Stockholm
Tragödie an einer Schule: "Quicksand"

22.04.2019 | Stand 23.09.2023, 6:44 Uhr

Stockholm (DK) Man hört Schüsse, Schreie junger Menschen, dann Stille, nur ein Handy surrt.

Die Kamera fährt langsam und in Großaufnahme über leblose Körper, Schulbänke und leere Patronenhülsen, alles ist blutverschmiert. Dann fährt sie an einem Körper hoch, man sieht eine junge Frau, sie lebt, sitzt da, apathisch und zitternd. So beginnt "Quicksand", die erste Original-Serie von Netflix aus Schweden. Der Zuschauer wird Zeuge eines Massakers an einer Schule, begangen von einem Schüler, der erschossen wird, und eben dieser jungen Frau. Sie heißt Maja, ihr wird Mord, Mordversuch und Beihilfe zum Mord vorgeworfen.

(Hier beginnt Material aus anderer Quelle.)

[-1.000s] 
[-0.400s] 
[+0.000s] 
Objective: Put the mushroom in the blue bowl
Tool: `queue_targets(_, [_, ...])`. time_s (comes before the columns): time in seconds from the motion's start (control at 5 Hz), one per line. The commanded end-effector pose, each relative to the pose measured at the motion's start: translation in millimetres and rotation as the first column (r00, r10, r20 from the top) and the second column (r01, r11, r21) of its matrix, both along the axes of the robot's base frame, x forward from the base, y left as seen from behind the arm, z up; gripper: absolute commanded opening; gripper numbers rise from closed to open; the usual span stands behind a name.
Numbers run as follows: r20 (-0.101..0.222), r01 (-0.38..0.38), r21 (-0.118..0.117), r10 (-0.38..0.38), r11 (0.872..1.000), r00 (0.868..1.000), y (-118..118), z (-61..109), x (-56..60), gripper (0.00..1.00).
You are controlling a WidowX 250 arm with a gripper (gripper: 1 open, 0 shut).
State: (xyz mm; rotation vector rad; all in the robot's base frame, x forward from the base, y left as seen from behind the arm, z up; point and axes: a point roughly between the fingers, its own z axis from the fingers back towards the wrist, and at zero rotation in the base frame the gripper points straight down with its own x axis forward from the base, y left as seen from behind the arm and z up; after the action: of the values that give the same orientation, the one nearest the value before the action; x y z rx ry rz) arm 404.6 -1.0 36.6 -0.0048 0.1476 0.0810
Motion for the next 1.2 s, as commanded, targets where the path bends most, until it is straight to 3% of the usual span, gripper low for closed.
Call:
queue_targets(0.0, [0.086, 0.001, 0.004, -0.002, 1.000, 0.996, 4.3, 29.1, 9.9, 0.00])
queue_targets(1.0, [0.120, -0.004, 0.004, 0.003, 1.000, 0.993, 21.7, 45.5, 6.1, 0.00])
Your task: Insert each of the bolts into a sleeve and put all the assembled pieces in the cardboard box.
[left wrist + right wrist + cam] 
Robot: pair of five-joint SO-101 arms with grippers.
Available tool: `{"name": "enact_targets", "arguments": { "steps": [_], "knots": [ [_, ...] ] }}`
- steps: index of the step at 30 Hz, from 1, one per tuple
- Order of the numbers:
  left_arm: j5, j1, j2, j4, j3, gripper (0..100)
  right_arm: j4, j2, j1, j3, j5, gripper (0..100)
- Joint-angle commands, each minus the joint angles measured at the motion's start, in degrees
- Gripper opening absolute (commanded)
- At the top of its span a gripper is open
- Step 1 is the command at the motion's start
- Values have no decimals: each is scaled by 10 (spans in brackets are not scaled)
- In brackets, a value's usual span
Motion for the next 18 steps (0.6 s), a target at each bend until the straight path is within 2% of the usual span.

Amokläufe an Schulen gab und gibt es überall auf der Welt. Die schlimmsten Fälle in Deutschland ereigneten sich 2002 in Erfurt und 2009 in Winnenden mit 16 und 15 Opfern, beide Male erschoss sich der Täter danach selbst. "Quicksand" ist reine Fiktion, hier tötet eine der Beteiligten, Maja, den anderen Täter Sebastian. Die Serie basiert nicht auf einem wahren Fall, sie ist eine Adaption des Romans "Im Traum kannst du nicht lügen" von Malin Persson Giolito, der 2018 als bester skandinavischer Kriminalroman mit dem Petrona Award ausgezeichnet wurde.

"Quicksand" setzt direkt nach dem Amoklauf in der Stockholmer Schule ein, rekonstruiert ein unfassbares Verbrechen, versucht zu klären, was im Klassenzimmer geschah, welche Rolle die 18-jährige Schülerin Maja bei der Tat spielte, was die Jugendlichen zu diesem Verbrechen trieb und endet mit dem Urteilsspruch für Maja im Gerichtssaal. Die sechs Folgen à 45 Minuten spielen auf zwei Zeitebenen. Die Schülerin wird in der Zelle, bei den Verhören und beim Prozess gezeigt, dazwischen gibt es Rückblenden, in denen die Beziehung zwischen ihr und Sebastian im Mittelpunkt steht. Die beiden waren ein Paar, stammen aus der schwedischen Oberschicht, sie kommt aus einem wohl behüteten Elternhaus, er lebte bei seinen Vater, der sehr aufbrausend sein konnte, sich kaum um ihn bekümmert hat, ihm aber ein Leben in Saus und Braus, mit Yachturlauben, schnellen Autos und wilden Drogenparties finanzierte.

Camilla Ahlgren, die bereits Co-Autorin bei "Die Brücke - Transit in den Tod" war, ist die Head-Autorin der Serie, die mal Thriller, mal Liebesdrama ist, und die in jeder Sekunde Spannung bietet, weil man als Zuschauer der Tat ebenso fassungslos gegenüber steht wie die Ermittler und wissen will, warum Maja mitgemacht hat und was sie da getan hat. Hanna Ardéhn spielt die Angeklagte ausgezeichnet. Man weiß nie, soll man mitfühlen mit ihr, soll man sie verachten. Und das bleibt so bis zum Gerichtsurteil.

Quicksand: Alle sechs Folgen bei Netflix abrufbar.